Officers also spent hours at the SNP’s Edinburgh HQ, from where more boxes were removed. The scale and visual drama of the activity, and the fact that it centred on the party that has governed Scotland for the past 16 years, were genuinely shocking. (Sturgeon has pulled out of an event at the Edinburgh Science Festival.)
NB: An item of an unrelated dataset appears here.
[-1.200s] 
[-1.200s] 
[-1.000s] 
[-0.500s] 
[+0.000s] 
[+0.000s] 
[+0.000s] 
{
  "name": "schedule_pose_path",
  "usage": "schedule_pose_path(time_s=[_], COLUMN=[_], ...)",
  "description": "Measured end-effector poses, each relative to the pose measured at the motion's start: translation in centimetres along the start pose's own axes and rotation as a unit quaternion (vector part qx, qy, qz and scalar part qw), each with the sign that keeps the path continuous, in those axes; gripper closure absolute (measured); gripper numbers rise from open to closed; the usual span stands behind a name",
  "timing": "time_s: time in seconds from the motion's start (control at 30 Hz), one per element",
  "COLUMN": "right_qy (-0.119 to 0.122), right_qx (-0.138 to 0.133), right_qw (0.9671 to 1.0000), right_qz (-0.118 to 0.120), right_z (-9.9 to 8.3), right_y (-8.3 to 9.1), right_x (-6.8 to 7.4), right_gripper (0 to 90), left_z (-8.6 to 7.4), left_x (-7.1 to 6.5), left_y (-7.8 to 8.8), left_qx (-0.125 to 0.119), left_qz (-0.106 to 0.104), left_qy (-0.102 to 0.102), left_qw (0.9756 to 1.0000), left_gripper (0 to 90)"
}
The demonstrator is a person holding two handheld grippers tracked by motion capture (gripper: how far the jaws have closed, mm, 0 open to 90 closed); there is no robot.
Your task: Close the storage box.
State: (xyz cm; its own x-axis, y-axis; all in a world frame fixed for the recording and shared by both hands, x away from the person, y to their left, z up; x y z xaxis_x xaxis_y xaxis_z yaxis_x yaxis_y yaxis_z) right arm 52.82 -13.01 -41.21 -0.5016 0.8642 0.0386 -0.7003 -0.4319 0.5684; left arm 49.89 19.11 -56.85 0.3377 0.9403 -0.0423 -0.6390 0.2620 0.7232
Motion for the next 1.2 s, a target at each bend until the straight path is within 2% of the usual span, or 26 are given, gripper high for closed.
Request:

Humza Yousaf desperately needed a positive start to his time as First Minister, but he has not been granted one. Each new poll seems to show support for the SNP dropping further. His cabinet of pals and loyalists – and the exile of his two leadership rivals to the backbenches – has left his party restive and confused. A show of unity was needed after Yousaf’s narrow victory, but instead there was only a flash of the knife and a defensive circling of the wagons.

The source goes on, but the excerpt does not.